Have you ever had a complaint on social media?
Today, more and more people take to social media to make a complaint. But there is such a huge difference in how businesses deal with these complaints.
If you get a complaint on social media, do you want to keep that client who complains (and create a raving superfan for your business) or just get rid of them (and take others with them)?
Things go wrong. If they don’t, you probably aren’t that busy or aren’t trying hard enough.[Tweet “Things go wrong. If they don’t, you probably aren’t that busy or aren’t trying hard enough.”]
And this past week two retail giants had major problems. Their websites broke! Sainsbury’s was online but whatever search went in ended in ‘no results’ available. Boots UK site was completely down and simply couldn’t be accessed.
Sod’s law dictated these problems happened on the very day that I was trying to do some online ordering. After numerous frustrated attempts to order what I wanted, I gave up and took to Twitter to ask when they would have their problems rectified.
Within minutes of my tweet to Sainsbury’s, they responded to say they had checked and yes, there was a problem and would report back to me. In a short while, they tweeted me again to say they were doing their best to rectify the problem and would I bear with them and try to order in a few hours time.
Boots? The silence was deafening! No response at all.
Later that evening Sainsbury’s asked if I would send them a contact number so they could speak to me direct. I duly sent this and they called me to say the site was back up and had I managed to place my order. I told them that I hadn’t placed my order as time had run out and I had gone elsewhere. They apologised profusely for the inconvenience caused, told me how much they valued my custom and immediately sent me an e-voucher.
I was impressed.
Boots? After sending a second tweet they responded 48 hours later to say their site had only been down for one hour. Utter rubbish, it was down for over 6 hours! And no further correspondence was had from them.
So what can you learn from these two companies and the way they handled a problem? As I am sure you can guess, it’s not rocket science.

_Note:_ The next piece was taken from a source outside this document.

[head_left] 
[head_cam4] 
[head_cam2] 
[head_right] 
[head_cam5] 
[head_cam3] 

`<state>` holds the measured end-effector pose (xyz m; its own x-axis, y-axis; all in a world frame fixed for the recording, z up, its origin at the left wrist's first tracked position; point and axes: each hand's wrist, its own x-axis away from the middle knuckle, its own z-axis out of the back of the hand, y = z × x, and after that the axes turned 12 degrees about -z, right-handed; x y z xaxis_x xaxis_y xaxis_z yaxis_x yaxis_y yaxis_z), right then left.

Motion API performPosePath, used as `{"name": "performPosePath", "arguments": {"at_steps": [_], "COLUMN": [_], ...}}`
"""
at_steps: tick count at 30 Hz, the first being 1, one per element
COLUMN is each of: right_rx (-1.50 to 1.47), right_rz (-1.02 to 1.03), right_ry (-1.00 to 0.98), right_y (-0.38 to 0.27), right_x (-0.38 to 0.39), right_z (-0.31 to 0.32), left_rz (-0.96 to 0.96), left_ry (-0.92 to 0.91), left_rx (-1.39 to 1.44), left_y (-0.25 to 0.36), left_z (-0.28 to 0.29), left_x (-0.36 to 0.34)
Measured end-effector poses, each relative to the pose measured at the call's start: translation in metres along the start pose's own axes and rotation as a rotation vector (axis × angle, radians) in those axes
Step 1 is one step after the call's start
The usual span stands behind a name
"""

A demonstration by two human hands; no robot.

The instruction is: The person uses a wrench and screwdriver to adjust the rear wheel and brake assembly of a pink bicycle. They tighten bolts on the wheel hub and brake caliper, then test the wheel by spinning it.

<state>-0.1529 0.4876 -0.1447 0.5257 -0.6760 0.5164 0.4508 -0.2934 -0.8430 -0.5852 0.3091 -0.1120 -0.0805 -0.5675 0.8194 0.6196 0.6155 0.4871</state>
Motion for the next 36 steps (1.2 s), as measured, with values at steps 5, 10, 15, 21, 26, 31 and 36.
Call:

What to do when you get a complaint on social media
If you get a complaint or a client/customer flags up a problem try the following:
- Immediately acknowledge there is a problem and it will be looked into
- Ask for contact details to take the complaint off line
- Inform the client of when they can expect a response
- Let them know what went wrong and what has been done to rectify the problem
- If you and your business were not at fault, there has still been a misunderstanding of some sort so acknowledge this and look into ways of ensuring the misunderstanding or problem does not happen again
- Let them know how much you value their custom and apologise for inconvenience caused
- Go over and above to make them feel special and offer them a freebie/voucher or similar to show you genuinely care
This is an effective way of regaining trust and credibility with the client and retaining their custom.
It is also possible they will be so impressed that they will turn back to social media to say how impressed they were with how your problem was handled, raising awareness of your business to others.
What not to do when you get a complaint on social media:
- Ignore them
- Deny there was a problem – this is basically calling them a liar – not recommended as insult will be taken
- Get into a public argument
- Do absolutely nothing to let them know you value their custom
If you do the above, you are most likely to lose their custom forever (there are plenty of other places to buy the same products and services from).
It is also quite probable that the client will take to social media to highlight your poor attitude giving a bad impression of your business to others who may have been thinking of buying from you and will now go look elsewhere.
Create a customer care policy
If you don’t have a customer care policy in place, go create one now. It doesn’t matter if you are a one woman band or a multi-million corporation. The principle is exactly the same.
Hopefully, you will never have to use it but as the boy scouts famously state, it is always good to be prepared.